[Work task]: Exact copies of all the lines below are wanted, without a single picture.

(Dataset records)

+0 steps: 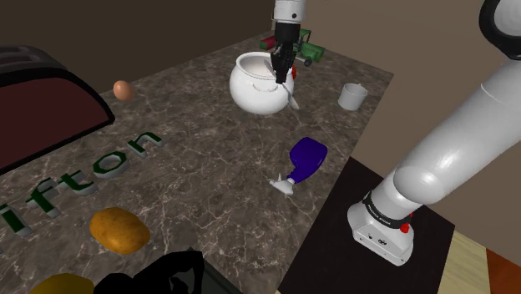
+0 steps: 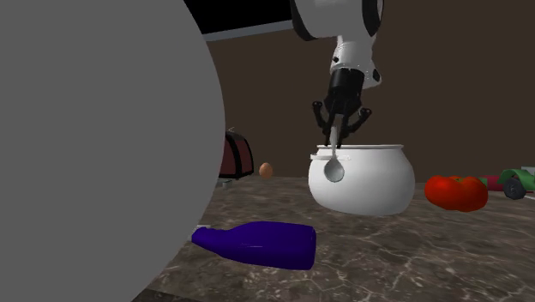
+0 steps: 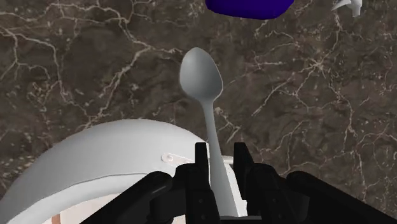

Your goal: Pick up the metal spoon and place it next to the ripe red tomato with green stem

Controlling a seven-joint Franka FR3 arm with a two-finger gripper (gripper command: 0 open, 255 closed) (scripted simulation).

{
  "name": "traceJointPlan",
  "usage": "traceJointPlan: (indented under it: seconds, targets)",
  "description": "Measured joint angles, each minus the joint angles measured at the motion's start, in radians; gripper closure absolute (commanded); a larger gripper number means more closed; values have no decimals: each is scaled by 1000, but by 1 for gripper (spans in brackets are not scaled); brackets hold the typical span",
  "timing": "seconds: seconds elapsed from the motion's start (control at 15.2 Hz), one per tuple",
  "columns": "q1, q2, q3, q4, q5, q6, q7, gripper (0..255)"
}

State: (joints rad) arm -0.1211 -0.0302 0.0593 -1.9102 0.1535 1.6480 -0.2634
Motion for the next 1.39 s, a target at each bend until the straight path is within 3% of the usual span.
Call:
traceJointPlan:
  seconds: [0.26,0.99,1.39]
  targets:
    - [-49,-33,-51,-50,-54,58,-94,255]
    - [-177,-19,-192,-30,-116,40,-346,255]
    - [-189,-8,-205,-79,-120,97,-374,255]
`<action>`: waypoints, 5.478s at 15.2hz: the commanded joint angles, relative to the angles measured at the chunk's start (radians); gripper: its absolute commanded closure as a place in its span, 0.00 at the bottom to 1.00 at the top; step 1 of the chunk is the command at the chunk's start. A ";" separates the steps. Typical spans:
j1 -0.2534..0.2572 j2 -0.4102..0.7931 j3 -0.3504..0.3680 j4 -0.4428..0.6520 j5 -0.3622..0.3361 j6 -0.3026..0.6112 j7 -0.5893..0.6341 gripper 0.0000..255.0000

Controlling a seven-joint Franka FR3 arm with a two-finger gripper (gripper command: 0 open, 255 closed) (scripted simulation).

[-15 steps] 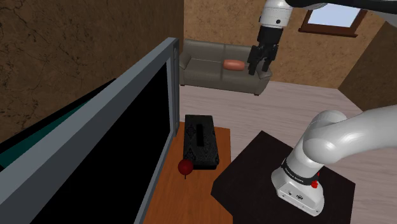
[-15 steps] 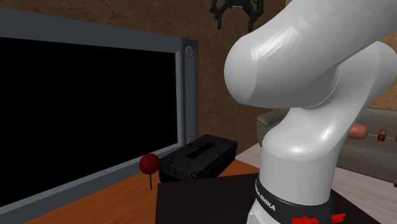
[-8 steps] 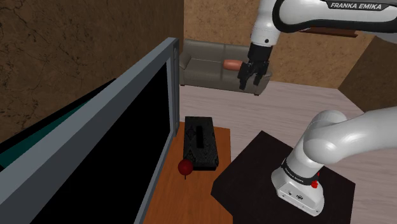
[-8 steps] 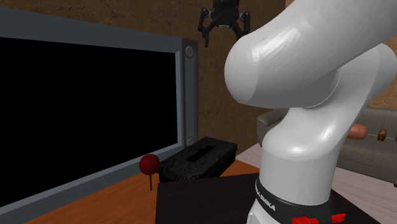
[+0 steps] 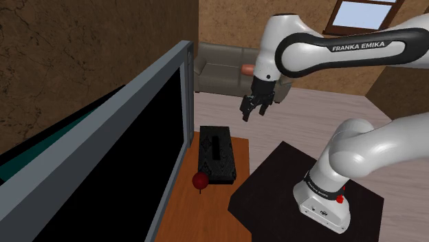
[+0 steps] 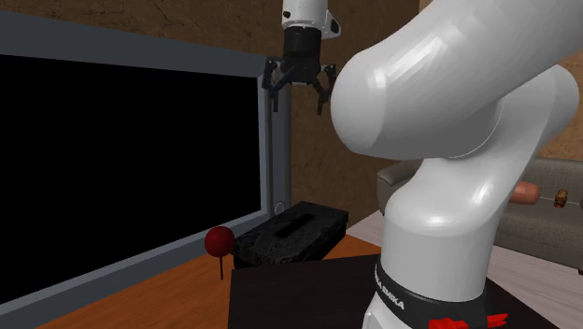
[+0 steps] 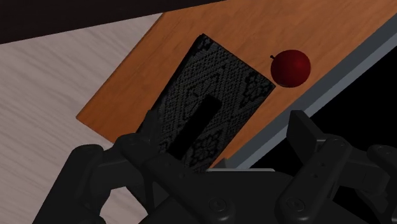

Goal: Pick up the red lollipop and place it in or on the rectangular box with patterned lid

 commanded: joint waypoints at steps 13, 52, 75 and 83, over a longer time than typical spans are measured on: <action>0.051 0.405 0.277 -0.120 0.104 0.597 0.244 0.00; 0.224 1.148 0.113 0.136 -0.747 1.064 1.074 1.00; 0.183 1.187 0.293 0.298 -0.394 0.933 1.233 0.00; 0.268 1.357 0.244 0.449 -0.340 0.973 1.385 0.00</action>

[Your solution]:
+0 steps: 
+0 steps: 
+0 steps: 

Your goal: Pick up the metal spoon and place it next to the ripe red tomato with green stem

Controlling a seven-joint Franka FR3 arm with a two-finger gripper (gripper command: 0 open, 255 closed) (scripted simulation).

{
  "name": "traceJointPlan",
  "usage": "traceJointPlan: (indented under it: seconds, targets)",
  "description": "Measured joint angles, each minus the joint angles measured at the motion's start, in radians; gripper closure absolute (commanded); a larger gripper number means more closed; values have no decimals: each is scaled by 1000, but by 1 for gripper (spans in brackets are not scaled); brackets hold the typical span",
  "timing": "seconds: seconds elapsed from the motion's start (control at 15.2 Hz), one per tuple",
  "columns": "q1, q2, q3, q4, q5, q6, q7, gripper (0..255)"
}

State: (joints rad) arm -0.1211 -0.0302 0.0593 -1.9102 0.1535 1.6480 -0.2634
Motion for the next 1.39 s, a target at each bend until the straight path is within 3% of the usual span.
Call:
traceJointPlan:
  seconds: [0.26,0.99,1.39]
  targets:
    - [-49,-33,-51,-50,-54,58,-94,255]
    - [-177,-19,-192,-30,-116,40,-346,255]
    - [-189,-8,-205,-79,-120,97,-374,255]
`<action>`: waypoints, 5.478s at 15.2hz: the commanded joint angles, relative to the angles measured at the chunk's start (radians); gripper: its absolute commanded closure as a place in its span, 0.00 at the bottom to 1.00 at the top; step 1 of the chunk is the command at the chunk's start. A ";" separates the steps. Typical spans:
j1 -0.2534..0.2572 j2 -0.4102..0.7931 j3 -0.3504..0.3680 j4 -0.4428..0.6520 j5 -0.3622..0.3361 j6 -0.3026..0.6112 j7 -0.5893..0.6341 gripper 0.0000..255.0000

Controlling a seven-joint Franka FR3 arm with a two-finger gripper (gripper command: 0 open, 255 closed) (scripted simulation).

[-15 steps] 
[-15 steps] 
[-8 steps] 
[-8 steps] 
[+0 steps] 
[+0 steps] 
[+0 steps] 

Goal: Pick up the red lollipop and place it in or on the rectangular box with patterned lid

 commanded: joint waypoints at steps 13, 52, 75 and 83, over a longer time than typical spans are measured on: <action>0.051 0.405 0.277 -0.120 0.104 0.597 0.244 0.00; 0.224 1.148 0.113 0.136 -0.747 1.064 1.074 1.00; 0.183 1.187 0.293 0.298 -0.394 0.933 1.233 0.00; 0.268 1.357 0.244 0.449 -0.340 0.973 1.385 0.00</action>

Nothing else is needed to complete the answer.